> [YOUR ASSIGNMENT] The material below contains a line with "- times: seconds" and a line with "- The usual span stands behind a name". Copy exactly those two lines and all lines between them.

╭──

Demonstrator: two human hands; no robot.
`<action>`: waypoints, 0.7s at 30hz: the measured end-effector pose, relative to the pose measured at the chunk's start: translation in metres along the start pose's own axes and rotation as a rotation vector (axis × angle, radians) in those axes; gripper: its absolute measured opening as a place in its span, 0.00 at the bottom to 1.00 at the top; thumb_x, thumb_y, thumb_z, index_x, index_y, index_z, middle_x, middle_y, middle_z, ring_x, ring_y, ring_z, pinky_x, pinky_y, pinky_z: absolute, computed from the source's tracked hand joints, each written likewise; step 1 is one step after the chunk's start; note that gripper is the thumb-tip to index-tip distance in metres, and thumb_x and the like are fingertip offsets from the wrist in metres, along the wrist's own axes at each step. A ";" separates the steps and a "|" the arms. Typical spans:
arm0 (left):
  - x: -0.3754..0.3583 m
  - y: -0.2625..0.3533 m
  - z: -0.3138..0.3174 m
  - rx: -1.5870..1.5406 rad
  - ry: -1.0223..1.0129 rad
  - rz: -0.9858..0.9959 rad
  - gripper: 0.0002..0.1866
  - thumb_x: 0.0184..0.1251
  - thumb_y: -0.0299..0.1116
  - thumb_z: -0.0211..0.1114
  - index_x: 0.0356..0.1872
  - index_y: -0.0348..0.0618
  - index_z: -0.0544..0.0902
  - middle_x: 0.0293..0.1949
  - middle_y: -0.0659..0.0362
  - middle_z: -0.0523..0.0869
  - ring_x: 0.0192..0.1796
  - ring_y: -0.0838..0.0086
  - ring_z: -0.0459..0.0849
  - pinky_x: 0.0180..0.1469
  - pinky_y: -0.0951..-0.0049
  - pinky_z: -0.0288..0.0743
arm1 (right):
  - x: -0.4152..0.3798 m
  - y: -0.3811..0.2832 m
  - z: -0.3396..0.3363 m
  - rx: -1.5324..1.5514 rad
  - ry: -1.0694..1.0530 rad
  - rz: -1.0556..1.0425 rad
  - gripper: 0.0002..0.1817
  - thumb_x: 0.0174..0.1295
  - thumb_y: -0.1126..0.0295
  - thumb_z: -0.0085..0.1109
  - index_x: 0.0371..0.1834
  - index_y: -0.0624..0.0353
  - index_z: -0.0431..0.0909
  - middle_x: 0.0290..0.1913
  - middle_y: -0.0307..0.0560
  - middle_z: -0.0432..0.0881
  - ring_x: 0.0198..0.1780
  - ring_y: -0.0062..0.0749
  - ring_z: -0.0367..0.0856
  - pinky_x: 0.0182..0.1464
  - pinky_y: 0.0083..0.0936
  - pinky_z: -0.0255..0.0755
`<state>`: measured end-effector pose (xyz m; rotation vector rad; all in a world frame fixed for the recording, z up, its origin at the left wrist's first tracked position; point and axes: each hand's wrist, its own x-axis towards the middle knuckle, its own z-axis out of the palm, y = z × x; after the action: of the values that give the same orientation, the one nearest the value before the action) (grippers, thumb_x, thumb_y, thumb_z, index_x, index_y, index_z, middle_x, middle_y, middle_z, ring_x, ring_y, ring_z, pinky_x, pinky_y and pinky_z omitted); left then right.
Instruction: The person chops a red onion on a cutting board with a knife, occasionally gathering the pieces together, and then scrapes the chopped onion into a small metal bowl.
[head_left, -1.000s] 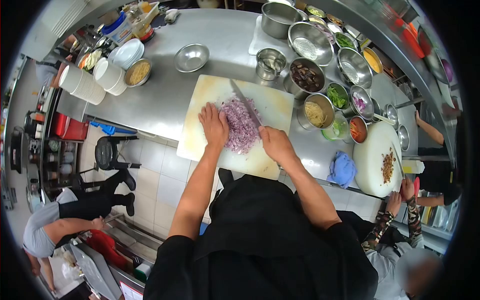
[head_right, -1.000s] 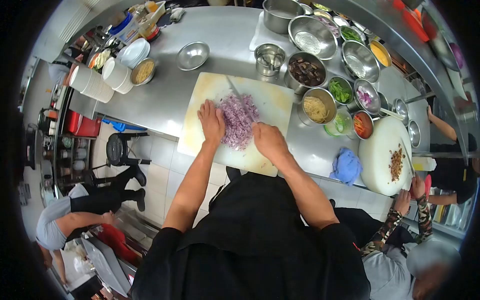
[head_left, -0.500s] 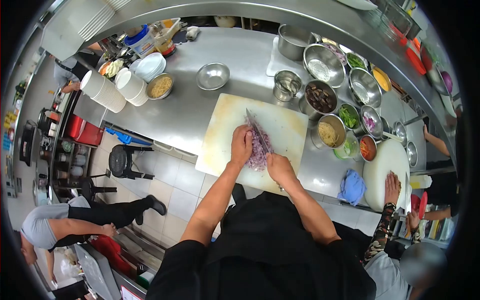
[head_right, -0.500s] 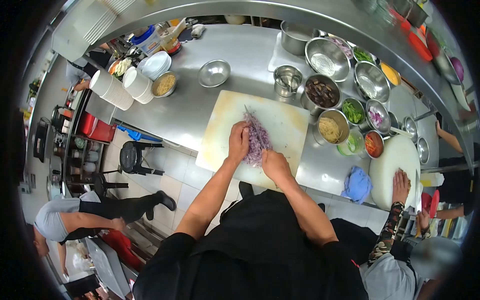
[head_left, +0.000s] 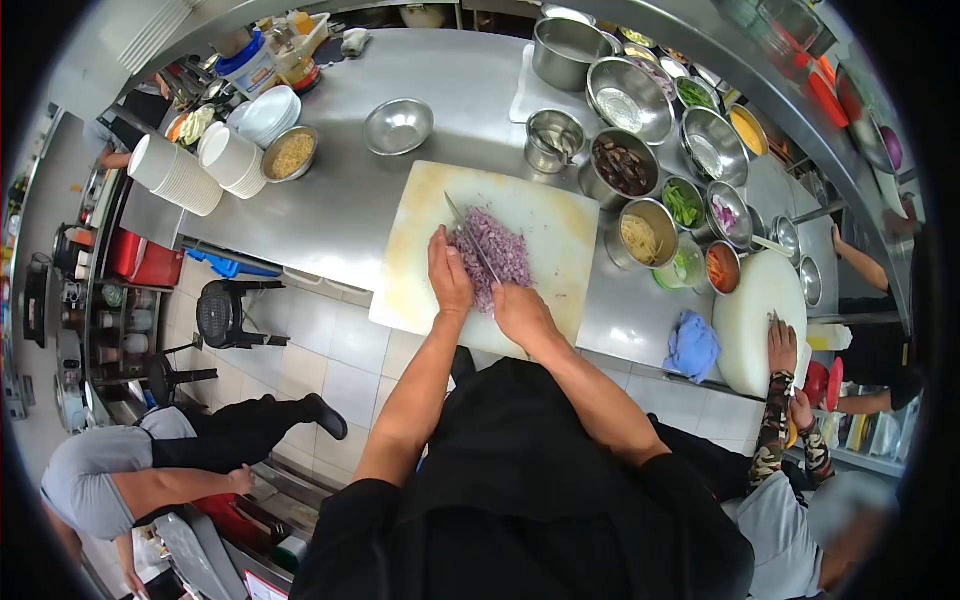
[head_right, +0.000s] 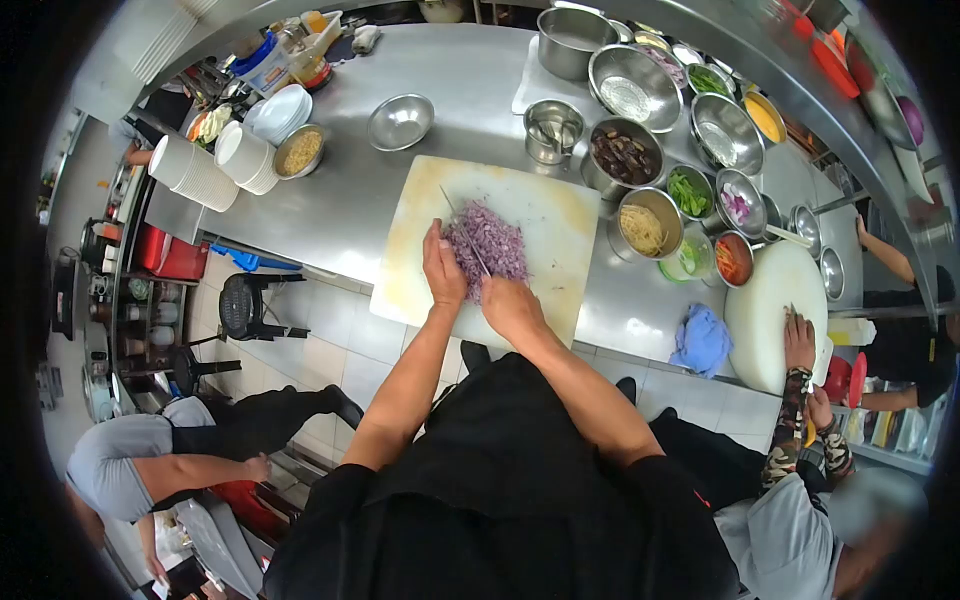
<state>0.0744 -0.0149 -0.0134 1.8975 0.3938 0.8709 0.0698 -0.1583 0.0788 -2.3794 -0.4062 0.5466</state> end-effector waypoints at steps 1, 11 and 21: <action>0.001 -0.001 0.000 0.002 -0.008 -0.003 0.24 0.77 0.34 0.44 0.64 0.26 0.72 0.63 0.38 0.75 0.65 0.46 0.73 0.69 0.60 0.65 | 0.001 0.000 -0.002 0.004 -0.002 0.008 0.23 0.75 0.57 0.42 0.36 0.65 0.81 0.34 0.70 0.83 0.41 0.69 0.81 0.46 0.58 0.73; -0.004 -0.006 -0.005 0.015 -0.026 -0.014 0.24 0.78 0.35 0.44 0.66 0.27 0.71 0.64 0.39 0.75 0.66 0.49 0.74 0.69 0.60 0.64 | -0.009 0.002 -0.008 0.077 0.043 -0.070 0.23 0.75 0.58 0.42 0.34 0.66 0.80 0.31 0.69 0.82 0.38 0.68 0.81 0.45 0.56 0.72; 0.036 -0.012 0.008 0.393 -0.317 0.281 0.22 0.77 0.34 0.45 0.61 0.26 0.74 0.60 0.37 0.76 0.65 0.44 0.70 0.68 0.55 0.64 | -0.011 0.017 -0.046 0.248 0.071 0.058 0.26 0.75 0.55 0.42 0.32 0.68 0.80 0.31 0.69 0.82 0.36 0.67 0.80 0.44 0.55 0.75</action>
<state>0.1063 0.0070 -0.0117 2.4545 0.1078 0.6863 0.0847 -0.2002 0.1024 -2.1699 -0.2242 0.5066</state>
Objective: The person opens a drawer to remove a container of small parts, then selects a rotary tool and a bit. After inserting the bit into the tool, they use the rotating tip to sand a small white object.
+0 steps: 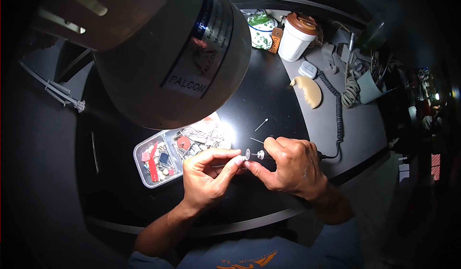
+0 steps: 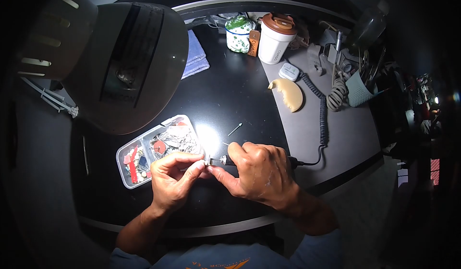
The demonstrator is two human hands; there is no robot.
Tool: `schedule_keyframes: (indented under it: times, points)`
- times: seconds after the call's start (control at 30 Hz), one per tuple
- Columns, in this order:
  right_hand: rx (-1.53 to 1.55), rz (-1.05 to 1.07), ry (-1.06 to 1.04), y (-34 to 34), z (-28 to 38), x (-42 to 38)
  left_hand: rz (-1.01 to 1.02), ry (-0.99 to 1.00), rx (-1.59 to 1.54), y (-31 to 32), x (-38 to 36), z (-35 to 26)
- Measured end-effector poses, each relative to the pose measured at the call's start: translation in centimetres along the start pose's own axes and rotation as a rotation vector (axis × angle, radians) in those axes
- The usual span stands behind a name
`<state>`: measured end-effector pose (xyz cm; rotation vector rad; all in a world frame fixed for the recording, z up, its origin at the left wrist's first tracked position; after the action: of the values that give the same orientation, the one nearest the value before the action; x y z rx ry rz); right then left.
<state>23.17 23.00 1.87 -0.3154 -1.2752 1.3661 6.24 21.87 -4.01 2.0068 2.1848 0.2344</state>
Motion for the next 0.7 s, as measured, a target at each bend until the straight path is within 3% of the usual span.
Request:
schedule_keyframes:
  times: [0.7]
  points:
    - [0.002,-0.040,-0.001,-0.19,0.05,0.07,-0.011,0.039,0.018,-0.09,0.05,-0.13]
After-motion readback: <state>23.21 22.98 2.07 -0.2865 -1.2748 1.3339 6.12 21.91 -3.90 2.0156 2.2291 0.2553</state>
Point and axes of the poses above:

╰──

> [OUTPUT FOR THIS EXERCISE]
- times: seconds after the call's start (control at 30 Hz), one per tuple
- Columns, in this order:
  right_hand: rx (-1.53 to 1.55), rz (-1.05 to 1.07), ry (-1.06 to 1.04), y (-34 to 34), z (-28 to 38), x (-42 to 38)
  left_hand: rz (-1.01 to 1.02), ry (-0.99 to 1.00), rx (-1.59 to 1.54), y (-31 to 32), x (-38 to 36), z (-35 to 26)
- Measured end-effector poses, each relative to the pose measured at the call's start: translation in centimetres along the start pose's own axes and rotation as a rotation vector (axis × angle, radians) in those axes
- The usual span stands behind a name

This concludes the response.